▶ _WORK INSTRUCTIONS_: Using the listing below, keep only the lines with the word "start" and copy them.

....................

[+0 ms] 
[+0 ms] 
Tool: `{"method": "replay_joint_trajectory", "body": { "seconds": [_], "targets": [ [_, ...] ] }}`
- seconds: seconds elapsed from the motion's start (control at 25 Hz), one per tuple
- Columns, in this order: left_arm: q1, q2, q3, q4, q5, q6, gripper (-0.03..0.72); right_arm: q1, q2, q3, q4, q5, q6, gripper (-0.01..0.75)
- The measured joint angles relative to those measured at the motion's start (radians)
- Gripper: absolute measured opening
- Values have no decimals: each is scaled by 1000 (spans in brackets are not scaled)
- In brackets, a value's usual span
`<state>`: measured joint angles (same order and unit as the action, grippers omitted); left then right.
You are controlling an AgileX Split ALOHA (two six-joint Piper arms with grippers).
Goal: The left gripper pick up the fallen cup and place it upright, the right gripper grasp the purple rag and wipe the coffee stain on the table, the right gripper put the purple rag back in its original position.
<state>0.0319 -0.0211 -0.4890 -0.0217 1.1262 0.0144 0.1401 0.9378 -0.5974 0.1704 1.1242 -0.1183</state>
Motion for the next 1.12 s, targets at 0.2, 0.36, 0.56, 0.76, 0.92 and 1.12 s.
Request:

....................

▶ _RESULT OF THIS TASK_:
- seconds: seconds elapsed from the motion's start (control at 25 Hz), one per tuple
- The measured joint angles relative to those measured at the motion's start (radians)

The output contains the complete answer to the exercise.